> [Exercise] Repeat only the lines below from the one containing "(63, 29) to (276, 22): 61" through the one containing "A ray from the lens through (138, 322)", inclusive, exactly as written.
>>>
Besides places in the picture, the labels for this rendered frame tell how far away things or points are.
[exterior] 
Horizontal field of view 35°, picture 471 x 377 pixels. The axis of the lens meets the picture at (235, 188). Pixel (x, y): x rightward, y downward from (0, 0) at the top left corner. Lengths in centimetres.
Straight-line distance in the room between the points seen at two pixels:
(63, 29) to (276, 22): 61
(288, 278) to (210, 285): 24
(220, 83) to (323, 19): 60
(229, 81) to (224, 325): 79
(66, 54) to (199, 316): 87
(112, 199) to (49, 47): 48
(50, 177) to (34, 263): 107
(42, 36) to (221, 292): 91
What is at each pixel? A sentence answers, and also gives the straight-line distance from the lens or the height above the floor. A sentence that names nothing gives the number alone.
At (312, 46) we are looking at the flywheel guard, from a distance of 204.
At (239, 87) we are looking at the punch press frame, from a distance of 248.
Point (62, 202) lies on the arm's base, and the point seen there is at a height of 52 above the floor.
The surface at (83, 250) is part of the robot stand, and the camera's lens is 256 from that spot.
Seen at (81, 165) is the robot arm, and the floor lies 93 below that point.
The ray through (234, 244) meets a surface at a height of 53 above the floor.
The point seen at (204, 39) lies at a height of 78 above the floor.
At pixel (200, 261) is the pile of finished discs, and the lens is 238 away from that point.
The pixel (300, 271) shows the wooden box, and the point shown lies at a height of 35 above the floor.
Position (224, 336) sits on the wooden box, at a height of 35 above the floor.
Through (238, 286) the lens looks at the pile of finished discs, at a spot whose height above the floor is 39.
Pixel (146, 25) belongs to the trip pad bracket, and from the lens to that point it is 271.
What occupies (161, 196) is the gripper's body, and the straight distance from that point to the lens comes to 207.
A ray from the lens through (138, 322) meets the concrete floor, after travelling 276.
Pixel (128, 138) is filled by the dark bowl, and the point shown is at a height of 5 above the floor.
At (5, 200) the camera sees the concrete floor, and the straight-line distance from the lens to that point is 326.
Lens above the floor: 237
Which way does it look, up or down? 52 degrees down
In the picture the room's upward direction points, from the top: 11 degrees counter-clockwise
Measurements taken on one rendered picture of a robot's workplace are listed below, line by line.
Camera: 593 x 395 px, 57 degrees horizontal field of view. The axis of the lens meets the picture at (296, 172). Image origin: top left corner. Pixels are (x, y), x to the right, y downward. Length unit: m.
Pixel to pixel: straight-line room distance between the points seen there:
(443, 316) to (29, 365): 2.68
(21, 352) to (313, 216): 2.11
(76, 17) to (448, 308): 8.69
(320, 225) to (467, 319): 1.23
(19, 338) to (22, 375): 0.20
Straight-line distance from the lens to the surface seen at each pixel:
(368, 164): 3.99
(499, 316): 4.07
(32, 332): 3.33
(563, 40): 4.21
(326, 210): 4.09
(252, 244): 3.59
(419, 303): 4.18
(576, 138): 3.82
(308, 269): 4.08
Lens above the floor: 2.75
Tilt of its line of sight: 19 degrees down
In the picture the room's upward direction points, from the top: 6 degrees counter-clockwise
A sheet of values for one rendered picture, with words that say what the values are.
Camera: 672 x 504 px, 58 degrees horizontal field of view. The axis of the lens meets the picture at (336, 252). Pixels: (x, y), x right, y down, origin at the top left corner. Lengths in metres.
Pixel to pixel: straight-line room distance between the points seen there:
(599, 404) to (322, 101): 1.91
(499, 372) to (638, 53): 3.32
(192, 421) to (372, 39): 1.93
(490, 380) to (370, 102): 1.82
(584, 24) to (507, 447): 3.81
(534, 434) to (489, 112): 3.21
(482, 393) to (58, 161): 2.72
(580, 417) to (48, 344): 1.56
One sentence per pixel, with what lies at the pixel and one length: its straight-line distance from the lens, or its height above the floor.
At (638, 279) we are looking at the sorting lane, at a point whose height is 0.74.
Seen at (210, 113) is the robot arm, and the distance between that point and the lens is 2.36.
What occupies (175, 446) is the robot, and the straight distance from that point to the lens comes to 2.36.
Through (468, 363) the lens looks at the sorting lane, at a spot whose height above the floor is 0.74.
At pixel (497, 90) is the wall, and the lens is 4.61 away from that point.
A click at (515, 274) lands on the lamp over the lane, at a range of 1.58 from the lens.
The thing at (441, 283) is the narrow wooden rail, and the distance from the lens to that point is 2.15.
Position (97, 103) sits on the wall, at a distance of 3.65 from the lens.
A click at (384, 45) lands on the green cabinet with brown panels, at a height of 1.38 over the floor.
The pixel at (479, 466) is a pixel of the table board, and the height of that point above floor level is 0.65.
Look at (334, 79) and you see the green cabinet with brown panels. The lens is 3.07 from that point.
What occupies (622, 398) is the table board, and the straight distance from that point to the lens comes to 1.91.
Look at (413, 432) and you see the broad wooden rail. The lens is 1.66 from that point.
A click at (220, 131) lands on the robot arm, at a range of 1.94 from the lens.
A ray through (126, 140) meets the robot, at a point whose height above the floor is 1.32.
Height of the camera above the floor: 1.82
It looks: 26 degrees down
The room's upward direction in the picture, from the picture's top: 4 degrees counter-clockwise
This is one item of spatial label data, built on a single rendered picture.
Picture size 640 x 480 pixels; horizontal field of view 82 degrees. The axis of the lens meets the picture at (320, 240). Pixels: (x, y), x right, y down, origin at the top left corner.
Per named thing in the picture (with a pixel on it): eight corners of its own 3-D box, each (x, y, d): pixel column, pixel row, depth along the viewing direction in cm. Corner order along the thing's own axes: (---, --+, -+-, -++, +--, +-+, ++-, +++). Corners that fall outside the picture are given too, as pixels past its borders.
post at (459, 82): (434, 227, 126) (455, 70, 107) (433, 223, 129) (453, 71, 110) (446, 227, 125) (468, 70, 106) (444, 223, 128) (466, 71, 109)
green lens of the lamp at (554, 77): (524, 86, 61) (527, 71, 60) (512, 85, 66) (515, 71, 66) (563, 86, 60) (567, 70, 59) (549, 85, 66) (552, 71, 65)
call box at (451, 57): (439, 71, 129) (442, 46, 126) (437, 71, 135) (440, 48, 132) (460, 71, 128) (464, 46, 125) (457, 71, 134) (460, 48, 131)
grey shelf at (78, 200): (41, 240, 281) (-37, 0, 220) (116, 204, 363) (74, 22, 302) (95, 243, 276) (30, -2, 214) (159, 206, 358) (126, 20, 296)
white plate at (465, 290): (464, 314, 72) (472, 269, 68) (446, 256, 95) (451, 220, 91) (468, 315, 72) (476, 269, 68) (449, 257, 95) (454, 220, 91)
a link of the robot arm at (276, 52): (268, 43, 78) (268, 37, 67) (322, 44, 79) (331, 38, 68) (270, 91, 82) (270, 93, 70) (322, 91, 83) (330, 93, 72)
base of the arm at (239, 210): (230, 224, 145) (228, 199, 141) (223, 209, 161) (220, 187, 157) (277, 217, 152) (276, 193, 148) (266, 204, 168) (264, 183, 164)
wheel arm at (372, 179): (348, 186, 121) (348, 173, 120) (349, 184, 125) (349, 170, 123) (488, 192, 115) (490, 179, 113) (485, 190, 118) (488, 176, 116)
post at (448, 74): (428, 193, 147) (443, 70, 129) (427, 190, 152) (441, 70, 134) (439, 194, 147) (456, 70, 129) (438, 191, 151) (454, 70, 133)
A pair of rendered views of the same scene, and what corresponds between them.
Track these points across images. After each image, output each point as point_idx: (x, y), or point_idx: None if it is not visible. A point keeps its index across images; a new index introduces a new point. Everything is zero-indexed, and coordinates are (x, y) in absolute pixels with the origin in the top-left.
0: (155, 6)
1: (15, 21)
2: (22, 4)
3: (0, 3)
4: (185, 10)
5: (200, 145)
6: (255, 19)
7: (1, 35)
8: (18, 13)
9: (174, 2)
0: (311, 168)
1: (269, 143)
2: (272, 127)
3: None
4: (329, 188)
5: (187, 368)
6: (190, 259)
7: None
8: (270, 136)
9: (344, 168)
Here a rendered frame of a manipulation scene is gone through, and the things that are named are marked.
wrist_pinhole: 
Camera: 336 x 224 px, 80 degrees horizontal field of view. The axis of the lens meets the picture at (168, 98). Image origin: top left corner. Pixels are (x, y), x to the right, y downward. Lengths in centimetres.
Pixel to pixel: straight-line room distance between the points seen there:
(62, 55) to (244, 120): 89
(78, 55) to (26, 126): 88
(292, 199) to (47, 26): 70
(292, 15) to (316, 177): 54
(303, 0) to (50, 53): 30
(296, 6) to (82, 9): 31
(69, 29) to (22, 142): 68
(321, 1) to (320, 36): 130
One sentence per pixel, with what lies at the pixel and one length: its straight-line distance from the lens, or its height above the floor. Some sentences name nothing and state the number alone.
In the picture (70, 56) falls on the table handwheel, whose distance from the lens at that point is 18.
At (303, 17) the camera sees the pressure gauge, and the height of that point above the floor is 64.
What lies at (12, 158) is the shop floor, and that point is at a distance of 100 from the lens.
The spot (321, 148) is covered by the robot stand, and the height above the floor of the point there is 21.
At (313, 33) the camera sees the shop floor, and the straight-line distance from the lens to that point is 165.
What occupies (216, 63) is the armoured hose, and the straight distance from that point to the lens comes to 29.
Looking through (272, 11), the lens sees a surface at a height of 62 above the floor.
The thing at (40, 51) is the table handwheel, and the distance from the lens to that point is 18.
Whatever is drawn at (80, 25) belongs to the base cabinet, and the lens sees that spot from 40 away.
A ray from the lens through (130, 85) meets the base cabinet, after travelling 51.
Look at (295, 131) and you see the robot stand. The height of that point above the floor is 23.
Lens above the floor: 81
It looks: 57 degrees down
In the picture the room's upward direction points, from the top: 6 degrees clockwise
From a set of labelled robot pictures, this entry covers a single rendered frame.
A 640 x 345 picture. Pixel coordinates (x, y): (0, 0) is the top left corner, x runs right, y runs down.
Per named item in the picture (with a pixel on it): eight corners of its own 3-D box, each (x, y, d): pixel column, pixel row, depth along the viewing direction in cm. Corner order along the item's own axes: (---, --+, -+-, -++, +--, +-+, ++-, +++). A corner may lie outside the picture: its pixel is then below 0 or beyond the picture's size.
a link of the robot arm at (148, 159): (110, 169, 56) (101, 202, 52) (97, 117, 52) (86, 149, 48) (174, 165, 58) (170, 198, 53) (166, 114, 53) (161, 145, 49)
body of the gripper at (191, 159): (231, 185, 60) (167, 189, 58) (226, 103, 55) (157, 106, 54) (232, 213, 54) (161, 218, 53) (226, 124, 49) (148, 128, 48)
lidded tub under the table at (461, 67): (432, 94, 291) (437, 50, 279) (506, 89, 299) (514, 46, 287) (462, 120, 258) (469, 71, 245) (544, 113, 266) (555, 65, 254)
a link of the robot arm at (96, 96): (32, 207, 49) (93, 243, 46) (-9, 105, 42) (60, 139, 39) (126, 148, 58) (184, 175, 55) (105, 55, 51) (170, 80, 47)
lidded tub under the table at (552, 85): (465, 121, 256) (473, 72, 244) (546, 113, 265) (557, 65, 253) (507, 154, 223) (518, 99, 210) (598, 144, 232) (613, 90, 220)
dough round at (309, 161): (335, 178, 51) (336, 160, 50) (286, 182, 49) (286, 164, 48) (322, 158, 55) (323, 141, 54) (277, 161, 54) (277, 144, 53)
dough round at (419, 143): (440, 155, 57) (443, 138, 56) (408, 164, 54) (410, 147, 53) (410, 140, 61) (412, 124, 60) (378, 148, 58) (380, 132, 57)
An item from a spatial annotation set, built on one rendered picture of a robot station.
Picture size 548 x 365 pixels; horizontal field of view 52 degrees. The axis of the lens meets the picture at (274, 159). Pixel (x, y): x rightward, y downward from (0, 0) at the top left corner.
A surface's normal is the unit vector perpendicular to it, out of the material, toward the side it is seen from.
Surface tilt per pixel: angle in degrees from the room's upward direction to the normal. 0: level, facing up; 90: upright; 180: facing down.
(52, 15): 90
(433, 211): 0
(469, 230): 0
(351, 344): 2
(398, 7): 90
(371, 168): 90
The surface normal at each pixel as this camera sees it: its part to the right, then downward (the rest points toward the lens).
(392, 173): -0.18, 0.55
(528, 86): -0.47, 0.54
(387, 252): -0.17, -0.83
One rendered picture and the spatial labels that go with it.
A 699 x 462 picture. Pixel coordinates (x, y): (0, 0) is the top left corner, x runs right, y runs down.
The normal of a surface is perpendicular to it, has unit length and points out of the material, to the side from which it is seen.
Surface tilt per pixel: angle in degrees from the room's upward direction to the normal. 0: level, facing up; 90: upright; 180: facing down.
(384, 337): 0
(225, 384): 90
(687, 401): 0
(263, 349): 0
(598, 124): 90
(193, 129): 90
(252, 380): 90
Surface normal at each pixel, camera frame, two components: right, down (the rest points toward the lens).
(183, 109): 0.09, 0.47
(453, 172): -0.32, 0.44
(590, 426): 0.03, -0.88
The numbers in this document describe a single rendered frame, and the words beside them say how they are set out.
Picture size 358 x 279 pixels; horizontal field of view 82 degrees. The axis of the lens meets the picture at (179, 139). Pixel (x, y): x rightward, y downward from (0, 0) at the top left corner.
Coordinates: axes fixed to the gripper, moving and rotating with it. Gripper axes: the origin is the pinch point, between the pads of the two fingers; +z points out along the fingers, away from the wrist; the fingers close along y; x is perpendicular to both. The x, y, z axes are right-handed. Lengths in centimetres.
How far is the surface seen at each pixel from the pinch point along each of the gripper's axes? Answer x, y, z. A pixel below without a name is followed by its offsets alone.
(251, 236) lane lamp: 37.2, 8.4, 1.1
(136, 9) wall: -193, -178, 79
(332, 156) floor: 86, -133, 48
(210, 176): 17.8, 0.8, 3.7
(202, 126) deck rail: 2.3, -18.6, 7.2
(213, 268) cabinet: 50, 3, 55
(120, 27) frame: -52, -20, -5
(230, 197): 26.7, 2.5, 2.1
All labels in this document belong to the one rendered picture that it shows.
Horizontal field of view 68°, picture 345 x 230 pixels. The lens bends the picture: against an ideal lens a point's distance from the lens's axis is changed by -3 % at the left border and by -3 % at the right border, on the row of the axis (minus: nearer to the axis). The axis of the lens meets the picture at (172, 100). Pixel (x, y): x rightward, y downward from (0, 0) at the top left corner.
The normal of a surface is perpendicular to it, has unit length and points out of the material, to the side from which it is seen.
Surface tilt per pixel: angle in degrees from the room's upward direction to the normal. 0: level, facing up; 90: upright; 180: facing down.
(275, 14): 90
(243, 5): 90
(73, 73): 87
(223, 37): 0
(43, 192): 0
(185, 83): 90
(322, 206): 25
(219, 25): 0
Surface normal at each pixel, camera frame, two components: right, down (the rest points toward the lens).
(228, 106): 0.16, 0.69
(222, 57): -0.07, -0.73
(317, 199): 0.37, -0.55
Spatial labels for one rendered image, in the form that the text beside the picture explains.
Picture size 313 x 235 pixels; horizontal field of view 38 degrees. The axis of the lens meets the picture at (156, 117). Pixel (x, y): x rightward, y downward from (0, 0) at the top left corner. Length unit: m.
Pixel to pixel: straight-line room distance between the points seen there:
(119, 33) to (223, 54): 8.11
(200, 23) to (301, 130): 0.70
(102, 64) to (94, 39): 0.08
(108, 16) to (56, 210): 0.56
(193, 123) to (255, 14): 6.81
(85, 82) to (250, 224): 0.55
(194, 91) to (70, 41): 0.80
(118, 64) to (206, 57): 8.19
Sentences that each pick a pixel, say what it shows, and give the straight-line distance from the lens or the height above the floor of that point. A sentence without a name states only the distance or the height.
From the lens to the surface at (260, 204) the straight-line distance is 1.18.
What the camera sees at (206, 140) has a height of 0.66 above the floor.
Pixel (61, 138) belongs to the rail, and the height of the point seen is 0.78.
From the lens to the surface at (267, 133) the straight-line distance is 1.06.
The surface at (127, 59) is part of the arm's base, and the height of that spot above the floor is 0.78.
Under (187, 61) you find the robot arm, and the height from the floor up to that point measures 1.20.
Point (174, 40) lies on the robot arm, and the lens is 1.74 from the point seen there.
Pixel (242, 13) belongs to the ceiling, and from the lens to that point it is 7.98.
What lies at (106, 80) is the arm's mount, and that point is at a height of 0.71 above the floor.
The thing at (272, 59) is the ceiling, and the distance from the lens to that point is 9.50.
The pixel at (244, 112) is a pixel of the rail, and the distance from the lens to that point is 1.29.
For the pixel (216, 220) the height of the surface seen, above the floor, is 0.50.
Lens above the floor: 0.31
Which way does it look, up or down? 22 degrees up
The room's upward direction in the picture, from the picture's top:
<<<
> [Written solution]
(63, 29) to (276, 22): 61
(288, 278) to (210, 285): 24
(220, 83) to (323, 19): 60
(229, 81) to (224, 325): 79
(66, 54) to (199, 316): 87
(112, 199) to (49, 47): 48
(50, 177) to (34, 263): 107
(42, 36) to (221, 292): 91
What is at each pixel? A sentence answers, and also gives the straight-line distance from the lens or the height above the floor. A sentence that names nothing gives the number alone.
At (312, 46) we are looking at the flywheel guard, from a distance of 204.
At (239, 87) we are looking at the punch press frame, from a distance of 248.
Point (62, 202) lies on the arm's base, and the point seen there is at a height of 52 above the floor.
The surface at (83, 250) is part of the robot stand, and the camera's lens is 256 from that spot.
Seen at (81, 165) is the robot arm, and the floor lies 93 below that point.
The ray through (234, 244) meets a surface at a height of 53 above the floor.
The point seen at (204, 39) lies at a height of 78 above the floor.
At pixel (200, 261) is the pile of finished discs, and the lens is 238 away from that point.
The pixel (300, 271) shows the wooden box, and the point shown lies at a height of 35 above the floor.
Position (224, 336) sits on the wooden box, at a height of 35 above the floor.
Through (238, 286) the lens looks at the pile of finished discs, at a spot whose height above the floor is 39.
Pixel (146, 25) belongs to the trip pad bracket, and from the lens to that point it is 271.
What occupies (161, 196) is the gripper's body, and the straight distance from that point to the lens comes to 207.
A ray from the lens through (138, 322) meets the concrete floor, after travelling 276.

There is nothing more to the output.